Feds: 'Unusual' Wear On New Tubes At CA Nuke Plant

Published February 2, 2012 8:54PM (EST)

LOS ANGELES (AP) — Federal regulators said Thursday that unusual wear has been found on hundreds of virtually new tubes that carry radioactive water at Southern California's San Onofre Unit 2 nuclear plant.

The disclosure came two days after a tube leak at the plant's other unit prompted operators to shut down the reactor as a precaution. A tiny amount of radiation could have escaped, but officials say workers and the public were not endangered.

The problems at Unit 2 were discovered during inspections of a steam generator, after the plant was taken off-line for maintenance and refueling. That equipment was replaced recently in both units of the twin-reactor plant, which is located about 45 miles north of San Diego.

In two tubes, more than a third of the wall had been worn away, requiring them to be plugged and taken out of service. At least 20 percent of the tube wall was worn away in 69 other tubes, and in more than 800, the thinning was at least 10 percent.

"The amount of wear that we are seeing on these tubes is unusual for a new steam generator," Nuclear Regulatory Commission spokesman Victor Dricks said.

"If you have that kind of thinning anywhere along the length of the tube, you have a problem because it degrades the integrity of the tube, which can contribute to leaks," he added.

Plant operator Southern California Edison did not immediately comment.

According to company officials, the new steam generators were manufactured by Japan-based Mitsubishi Heavy Industries. The company did not respond to an email sent Wednesday.

Retired NRC engineer and researcher Joram Hopenfeld said the company will have to determine why the tubing is degrading so quickly "before they do anything else."

"I've never heard of anything like that over so short a period of time," Hopenfeld said.

"The safety implications could be very, very severe," Hopenfeld added. "Usually the concern is in older steam generators, when they have cracks all over the place."

Each steam generator can contain as many as 16,000 tubes, each about 0.75 inch in diameter. The hot, pressurized water flowing through them is used to heat water outside the tubes, which is not radioactive. The resulting steam is used to turn turbines to make electricity.

According to the regulatory commission, the tubes have an important safety role because they represent one of the primary barriers with the radioactive side of the plant. If a tube breaks, there is the potential that radioactivity from the system that pumps water through the reactor could escape into the atmosphere.

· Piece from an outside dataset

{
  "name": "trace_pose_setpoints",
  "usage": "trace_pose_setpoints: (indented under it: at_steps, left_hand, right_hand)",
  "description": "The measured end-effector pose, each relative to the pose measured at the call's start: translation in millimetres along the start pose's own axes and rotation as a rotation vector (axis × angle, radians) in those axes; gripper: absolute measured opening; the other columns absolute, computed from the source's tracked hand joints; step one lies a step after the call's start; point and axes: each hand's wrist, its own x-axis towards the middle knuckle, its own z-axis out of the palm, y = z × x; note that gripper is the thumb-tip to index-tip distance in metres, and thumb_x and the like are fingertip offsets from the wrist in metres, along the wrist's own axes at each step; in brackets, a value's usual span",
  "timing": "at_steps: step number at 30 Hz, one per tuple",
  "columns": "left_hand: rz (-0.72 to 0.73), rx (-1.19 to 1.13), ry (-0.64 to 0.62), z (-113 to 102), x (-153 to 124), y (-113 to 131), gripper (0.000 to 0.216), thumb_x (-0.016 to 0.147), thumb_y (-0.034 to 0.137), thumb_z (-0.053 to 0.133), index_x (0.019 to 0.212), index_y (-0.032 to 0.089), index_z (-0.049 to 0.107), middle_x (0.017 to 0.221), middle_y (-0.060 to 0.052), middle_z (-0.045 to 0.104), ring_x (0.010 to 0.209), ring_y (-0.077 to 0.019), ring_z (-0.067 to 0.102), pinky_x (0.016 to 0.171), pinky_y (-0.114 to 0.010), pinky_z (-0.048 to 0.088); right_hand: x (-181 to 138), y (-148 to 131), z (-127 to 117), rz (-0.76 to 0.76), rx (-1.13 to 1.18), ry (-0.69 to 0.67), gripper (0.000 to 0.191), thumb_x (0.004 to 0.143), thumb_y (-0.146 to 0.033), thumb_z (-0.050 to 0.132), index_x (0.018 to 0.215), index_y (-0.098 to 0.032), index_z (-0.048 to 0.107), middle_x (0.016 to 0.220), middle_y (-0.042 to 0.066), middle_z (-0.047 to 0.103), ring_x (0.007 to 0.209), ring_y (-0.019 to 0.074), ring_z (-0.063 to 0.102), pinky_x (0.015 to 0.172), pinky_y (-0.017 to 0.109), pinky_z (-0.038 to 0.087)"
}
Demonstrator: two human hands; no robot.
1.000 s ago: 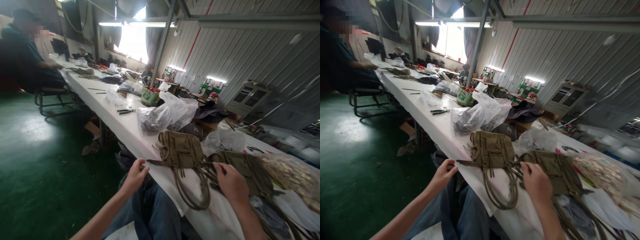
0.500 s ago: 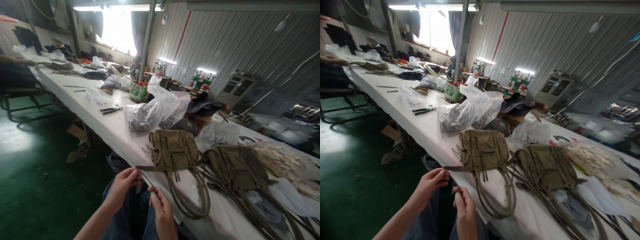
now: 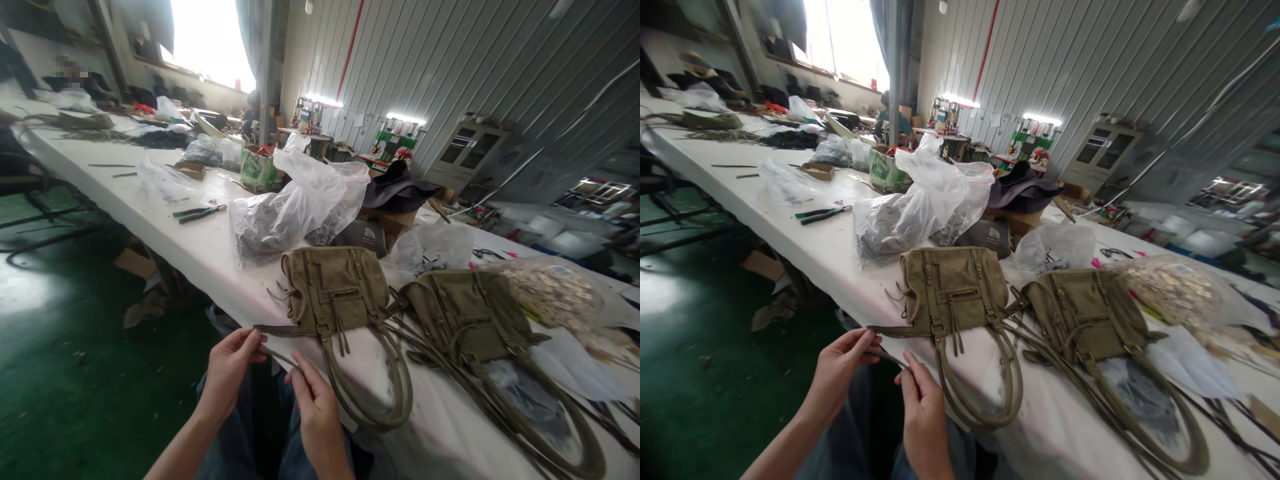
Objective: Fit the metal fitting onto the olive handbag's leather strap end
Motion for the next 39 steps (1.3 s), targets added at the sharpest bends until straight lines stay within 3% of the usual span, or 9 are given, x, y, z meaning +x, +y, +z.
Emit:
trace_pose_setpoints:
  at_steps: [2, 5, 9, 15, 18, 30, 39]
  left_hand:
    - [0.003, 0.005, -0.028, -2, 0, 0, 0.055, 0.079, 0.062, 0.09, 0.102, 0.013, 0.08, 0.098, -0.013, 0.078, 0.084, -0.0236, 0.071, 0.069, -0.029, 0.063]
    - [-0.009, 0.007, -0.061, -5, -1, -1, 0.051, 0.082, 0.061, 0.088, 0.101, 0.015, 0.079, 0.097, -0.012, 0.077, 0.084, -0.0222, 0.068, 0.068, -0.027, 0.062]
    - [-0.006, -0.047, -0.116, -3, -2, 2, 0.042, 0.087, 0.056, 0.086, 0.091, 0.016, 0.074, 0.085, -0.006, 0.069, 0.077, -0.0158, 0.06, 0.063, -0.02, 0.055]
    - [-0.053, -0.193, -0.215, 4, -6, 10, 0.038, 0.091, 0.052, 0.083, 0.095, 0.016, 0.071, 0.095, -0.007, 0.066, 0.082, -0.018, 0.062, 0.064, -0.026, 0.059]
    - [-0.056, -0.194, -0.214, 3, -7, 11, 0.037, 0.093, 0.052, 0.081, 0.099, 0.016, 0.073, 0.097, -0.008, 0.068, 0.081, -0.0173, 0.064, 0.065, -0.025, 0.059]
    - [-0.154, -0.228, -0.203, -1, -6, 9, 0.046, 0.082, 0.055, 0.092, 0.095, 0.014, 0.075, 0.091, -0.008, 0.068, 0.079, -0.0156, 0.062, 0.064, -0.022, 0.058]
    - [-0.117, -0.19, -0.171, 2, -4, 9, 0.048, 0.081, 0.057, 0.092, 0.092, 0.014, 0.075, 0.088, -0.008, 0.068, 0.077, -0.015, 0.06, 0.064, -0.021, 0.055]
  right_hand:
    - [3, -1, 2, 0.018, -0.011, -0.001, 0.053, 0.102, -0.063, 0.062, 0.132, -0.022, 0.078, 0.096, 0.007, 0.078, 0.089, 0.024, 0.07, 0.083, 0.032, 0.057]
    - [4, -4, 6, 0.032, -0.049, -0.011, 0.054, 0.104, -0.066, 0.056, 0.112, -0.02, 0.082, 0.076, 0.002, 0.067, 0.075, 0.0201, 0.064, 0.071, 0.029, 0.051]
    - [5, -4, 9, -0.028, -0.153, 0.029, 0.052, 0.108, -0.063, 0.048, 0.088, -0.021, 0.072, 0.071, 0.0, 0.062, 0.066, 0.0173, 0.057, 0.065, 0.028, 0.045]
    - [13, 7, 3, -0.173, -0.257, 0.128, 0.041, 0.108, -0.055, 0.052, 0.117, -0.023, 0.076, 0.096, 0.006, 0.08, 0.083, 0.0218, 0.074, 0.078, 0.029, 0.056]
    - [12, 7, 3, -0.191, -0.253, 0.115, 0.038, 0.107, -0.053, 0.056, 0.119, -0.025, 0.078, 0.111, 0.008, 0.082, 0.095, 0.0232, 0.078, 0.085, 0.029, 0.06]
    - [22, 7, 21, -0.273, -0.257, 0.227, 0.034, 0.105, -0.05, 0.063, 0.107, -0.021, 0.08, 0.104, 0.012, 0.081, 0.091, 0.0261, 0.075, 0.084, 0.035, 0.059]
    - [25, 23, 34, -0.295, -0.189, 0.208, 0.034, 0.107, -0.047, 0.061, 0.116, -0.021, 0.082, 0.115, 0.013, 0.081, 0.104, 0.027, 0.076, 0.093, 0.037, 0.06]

The water leak Tuesday at the Unit 3 reactor was initially estimated at a rate of 85 gallons a day — an amount about half of what would require the plant to shut down. The company said the rate of the leak was "much less," but did not provide a figure.

It's not clear what caused the pipe to fail, or whether the company was facing an isolated break in a single alloy tube or a manufacturing defect that might be at issue elsewhere in the massive plant tube system.

Radioactive gas that leaked from that tube was vented into a building that contains auxiliary equipment, according to the NRC. The radiation was detected by monitors in that building, which is separate from the sealed structure that houses the reactor.

Because the auxiliary building is not sealed — people come and go through doors — it's possible radiation escaped into the atmosphere.

The plant is owned by Southern California Edison, San Diego Gas & Electric and the City of Riverside. Southern California Edison serves nearly 14 million residents with electricity in Central and Southern California.